- Problem:
As the lines appear below, please set them down exactly, starting at the first and finishing with the one containing "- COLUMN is".

- Available data:
========

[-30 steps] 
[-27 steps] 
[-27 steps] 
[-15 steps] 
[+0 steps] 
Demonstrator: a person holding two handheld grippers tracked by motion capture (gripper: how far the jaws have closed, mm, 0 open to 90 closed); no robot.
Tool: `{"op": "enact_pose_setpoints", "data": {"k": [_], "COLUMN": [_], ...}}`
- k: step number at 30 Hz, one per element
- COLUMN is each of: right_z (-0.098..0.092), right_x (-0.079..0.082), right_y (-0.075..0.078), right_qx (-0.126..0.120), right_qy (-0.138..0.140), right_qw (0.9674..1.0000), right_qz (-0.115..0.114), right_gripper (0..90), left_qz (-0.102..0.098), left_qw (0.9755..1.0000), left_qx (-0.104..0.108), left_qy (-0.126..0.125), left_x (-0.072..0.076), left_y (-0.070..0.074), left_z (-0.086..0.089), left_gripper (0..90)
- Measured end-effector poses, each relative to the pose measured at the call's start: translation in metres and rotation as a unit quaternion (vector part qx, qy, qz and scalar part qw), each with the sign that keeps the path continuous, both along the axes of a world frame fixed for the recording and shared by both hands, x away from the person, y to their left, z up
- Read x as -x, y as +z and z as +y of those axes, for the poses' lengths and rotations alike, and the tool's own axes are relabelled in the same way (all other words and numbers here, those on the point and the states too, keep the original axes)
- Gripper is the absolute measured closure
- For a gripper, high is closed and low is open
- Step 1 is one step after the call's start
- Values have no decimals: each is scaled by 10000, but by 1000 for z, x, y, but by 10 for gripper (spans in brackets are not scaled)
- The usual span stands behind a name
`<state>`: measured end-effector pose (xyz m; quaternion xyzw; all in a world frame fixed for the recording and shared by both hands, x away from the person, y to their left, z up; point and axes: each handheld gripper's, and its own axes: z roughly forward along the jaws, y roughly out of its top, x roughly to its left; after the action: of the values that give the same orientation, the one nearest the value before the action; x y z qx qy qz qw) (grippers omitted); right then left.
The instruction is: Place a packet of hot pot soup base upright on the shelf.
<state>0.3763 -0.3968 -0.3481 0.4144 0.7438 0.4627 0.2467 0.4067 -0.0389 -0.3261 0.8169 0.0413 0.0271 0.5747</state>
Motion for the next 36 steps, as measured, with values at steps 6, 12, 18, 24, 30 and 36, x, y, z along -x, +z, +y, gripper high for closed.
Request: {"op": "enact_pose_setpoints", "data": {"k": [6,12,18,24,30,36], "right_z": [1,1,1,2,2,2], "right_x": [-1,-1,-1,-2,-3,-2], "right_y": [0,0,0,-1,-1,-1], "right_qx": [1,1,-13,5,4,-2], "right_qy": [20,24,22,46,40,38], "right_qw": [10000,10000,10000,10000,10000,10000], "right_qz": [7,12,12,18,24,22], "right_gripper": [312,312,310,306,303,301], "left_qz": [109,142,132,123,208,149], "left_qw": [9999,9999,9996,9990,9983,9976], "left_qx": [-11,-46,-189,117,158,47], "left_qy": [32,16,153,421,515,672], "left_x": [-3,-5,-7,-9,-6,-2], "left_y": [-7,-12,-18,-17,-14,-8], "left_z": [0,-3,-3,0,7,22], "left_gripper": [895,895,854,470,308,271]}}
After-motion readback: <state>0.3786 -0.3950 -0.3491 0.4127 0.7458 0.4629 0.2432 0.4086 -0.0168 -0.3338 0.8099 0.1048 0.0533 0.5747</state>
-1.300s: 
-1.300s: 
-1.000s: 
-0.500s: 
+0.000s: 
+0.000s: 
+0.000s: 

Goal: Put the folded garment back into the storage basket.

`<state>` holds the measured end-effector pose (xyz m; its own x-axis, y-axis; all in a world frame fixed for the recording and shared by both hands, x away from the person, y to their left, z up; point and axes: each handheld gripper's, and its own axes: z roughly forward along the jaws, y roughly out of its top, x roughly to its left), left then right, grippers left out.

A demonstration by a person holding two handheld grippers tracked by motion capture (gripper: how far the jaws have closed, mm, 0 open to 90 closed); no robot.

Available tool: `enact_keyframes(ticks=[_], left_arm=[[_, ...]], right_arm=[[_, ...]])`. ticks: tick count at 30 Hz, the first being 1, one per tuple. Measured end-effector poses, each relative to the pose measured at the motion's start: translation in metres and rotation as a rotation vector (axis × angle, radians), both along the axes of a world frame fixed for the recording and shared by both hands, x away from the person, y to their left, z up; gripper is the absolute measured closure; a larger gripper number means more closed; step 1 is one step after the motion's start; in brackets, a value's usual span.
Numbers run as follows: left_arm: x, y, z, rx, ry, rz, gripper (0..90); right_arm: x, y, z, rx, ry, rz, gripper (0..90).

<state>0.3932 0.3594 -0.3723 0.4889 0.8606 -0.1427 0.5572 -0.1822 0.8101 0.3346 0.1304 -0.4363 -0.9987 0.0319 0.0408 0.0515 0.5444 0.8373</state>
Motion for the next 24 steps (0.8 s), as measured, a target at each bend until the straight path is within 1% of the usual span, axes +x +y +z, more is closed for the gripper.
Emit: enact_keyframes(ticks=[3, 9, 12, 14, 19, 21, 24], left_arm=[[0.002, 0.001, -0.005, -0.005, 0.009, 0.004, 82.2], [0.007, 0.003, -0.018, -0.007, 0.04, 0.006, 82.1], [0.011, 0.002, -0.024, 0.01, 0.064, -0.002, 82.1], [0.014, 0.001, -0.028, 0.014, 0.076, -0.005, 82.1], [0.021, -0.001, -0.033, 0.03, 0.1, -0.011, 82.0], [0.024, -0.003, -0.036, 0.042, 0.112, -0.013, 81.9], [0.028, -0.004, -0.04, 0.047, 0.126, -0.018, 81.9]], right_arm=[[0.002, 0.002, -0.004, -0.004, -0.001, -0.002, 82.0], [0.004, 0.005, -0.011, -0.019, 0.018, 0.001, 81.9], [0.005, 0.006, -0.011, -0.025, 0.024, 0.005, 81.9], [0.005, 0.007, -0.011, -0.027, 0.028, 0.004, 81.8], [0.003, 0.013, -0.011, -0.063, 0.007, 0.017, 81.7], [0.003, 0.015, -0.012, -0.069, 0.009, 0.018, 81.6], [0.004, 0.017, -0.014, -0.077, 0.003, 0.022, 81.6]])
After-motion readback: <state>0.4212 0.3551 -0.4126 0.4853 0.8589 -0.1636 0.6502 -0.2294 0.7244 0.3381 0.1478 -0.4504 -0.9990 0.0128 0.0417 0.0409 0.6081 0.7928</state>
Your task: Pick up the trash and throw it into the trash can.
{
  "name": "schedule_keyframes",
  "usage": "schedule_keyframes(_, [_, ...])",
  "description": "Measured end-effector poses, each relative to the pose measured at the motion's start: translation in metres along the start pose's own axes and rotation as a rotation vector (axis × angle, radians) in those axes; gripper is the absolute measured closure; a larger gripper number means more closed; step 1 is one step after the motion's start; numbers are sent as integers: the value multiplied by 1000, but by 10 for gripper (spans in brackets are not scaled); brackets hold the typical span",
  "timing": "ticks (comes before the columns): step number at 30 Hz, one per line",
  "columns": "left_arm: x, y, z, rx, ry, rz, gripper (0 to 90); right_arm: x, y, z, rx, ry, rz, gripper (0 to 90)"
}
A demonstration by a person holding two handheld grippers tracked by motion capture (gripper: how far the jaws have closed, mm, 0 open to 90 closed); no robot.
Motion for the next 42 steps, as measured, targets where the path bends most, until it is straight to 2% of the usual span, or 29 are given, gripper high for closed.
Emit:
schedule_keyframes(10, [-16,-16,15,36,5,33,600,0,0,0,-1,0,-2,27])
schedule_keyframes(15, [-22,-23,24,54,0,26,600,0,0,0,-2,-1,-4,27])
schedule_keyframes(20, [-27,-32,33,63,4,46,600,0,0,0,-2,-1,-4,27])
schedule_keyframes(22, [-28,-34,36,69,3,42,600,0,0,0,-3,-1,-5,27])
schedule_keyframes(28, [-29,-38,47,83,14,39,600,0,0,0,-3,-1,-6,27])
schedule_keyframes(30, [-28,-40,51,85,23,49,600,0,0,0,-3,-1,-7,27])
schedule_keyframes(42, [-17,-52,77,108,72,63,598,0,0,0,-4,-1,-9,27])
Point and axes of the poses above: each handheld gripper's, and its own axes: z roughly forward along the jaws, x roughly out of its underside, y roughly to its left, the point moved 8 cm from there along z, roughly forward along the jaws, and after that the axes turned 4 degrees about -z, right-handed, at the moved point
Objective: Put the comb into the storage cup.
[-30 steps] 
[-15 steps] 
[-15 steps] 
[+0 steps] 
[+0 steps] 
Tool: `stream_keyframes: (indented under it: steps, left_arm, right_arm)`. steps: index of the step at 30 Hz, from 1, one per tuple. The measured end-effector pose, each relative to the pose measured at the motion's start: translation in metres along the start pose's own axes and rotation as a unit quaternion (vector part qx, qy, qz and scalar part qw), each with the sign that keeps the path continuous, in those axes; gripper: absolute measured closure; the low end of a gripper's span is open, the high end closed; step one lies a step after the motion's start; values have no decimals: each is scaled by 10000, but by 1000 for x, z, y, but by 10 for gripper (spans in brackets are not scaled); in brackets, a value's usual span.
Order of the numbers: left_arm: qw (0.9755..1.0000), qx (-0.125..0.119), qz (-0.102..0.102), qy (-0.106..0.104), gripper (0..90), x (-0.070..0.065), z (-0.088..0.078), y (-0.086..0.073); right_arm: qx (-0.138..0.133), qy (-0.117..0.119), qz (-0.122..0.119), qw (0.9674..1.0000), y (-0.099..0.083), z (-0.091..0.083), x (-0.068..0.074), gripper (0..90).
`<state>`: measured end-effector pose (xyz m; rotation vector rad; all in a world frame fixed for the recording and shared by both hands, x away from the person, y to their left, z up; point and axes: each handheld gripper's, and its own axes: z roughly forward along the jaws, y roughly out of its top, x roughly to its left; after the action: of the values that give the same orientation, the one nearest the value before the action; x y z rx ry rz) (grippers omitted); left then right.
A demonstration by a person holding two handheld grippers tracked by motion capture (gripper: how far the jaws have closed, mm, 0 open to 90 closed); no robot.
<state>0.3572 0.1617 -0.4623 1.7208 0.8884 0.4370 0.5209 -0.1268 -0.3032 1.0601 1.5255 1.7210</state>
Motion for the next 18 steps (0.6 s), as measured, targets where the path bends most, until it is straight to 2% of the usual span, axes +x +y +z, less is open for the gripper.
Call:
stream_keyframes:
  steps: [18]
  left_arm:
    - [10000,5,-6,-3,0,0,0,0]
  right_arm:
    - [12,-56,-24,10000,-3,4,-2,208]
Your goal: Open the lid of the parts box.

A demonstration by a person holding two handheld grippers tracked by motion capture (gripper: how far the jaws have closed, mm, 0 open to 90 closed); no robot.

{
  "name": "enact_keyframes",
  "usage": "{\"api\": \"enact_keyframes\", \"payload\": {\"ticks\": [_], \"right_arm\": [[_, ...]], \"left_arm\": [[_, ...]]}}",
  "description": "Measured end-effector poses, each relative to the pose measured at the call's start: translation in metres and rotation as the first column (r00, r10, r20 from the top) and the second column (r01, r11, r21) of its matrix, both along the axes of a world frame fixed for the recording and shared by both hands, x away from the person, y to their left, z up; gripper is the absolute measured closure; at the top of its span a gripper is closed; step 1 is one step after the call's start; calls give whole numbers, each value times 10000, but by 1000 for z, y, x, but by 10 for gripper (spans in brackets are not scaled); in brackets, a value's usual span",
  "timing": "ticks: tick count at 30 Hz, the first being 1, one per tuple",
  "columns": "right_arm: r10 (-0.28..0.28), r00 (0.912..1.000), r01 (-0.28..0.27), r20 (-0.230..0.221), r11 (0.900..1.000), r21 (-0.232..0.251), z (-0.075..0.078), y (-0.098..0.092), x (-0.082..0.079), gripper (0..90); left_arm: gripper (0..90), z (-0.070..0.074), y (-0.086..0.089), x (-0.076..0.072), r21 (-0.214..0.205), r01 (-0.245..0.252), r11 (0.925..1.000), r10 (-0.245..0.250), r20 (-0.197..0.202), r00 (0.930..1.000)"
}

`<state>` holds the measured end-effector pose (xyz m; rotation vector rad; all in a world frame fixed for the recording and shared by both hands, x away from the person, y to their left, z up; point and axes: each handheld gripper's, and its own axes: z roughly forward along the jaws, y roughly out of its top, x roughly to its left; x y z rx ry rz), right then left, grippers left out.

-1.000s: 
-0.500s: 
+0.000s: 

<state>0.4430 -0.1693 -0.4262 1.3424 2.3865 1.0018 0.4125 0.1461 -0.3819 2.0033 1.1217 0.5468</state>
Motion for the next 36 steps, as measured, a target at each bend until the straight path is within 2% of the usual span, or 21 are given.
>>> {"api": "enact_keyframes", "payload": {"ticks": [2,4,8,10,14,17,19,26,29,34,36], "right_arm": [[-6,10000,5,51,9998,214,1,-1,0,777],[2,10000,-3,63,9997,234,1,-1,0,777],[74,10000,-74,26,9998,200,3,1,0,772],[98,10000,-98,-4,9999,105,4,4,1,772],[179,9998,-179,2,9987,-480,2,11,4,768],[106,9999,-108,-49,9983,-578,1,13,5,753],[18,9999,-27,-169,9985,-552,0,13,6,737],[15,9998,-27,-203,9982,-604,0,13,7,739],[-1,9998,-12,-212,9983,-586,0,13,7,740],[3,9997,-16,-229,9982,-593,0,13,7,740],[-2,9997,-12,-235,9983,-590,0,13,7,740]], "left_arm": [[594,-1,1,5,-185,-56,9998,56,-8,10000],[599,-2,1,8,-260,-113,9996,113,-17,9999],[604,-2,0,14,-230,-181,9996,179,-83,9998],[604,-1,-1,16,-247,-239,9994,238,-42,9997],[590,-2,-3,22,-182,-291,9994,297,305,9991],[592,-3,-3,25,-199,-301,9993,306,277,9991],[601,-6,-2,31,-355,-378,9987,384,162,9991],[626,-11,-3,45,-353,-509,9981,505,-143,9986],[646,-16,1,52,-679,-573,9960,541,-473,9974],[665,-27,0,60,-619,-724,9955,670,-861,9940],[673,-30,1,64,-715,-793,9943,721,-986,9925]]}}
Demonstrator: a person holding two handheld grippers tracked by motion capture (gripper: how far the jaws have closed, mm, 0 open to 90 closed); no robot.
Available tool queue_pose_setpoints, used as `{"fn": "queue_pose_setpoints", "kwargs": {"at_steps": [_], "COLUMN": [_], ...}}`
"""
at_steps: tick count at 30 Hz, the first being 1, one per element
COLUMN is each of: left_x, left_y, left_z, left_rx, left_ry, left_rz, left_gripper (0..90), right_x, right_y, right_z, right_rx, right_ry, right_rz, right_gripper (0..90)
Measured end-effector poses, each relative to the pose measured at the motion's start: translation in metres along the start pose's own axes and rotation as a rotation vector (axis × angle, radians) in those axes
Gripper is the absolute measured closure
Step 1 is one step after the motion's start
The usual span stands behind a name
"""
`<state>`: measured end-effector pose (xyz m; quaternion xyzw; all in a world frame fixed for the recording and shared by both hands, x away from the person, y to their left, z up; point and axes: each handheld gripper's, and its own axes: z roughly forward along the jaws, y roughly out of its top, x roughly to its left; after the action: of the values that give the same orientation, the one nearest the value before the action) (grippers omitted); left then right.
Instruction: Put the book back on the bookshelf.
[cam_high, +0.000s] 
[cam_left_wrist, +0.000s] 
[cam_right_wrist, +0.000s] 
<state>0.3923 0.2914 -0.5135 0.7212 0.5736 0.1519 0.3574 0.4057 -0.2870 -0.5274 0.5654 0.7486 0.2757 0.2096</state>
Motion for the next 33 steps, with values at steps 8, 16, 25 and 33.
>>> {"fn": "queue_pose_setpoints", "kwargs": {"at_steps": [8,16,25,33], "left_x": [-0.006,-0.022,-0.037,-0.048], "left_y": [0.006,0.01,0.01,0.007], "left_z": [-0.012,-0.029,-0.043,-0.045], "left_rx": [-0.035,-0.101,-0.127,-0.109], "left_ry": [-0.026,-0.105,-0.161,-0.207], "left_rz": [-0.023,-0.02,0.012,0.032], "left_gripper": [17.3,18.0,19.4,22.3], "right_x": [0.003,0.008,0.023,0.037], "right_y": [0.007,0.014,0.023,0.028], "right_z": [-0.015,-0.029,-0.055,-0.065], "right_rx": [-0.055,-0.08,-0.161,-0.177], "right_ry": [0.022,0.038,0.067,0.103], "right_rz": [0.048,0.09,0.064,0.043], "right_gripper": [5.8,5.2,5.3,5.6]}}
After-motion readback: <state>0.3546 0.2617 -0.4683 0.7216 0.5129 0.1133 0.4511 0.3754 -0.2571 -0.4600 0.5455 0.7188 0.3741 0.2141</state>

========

- Response to the exercise:
[-30 steps] 
[-27 steps] 
[-27 steps] 
[-15 steps] 
[+0 steps] 
Demonstrator: a person holding two handheld grippers tracked by motion capture (gripper: how far the jaws have closed, mm, 0 open to 90 closed); no robot.
Tool: `{"op": "enact_pose_setpoints", "data": {"k": [_], "COLUMN": [_], ...}}`
- k: step number at 30 Hz, one per element
- COLUMN is each of: right_z (-0.098..0.092), right_x (-0.079..0.082), right_y (-0.075..0.078), right_qx (-0.126..0.120), right_qy (-0.138..0.140), right_qw (0.9674..1.0000), right_qz (-0.115..0.114), right_gripper (0..90), left_qz (-0.102..0.098), left_qw (0.9755..1.0000), left_qx (-0.104..0.108), left_qy (-0.126..0.125), left_x (-0.072..0.076), left_y (-0.070..0.074), left_z (-0.086..0.089), left_gripper (0..90)

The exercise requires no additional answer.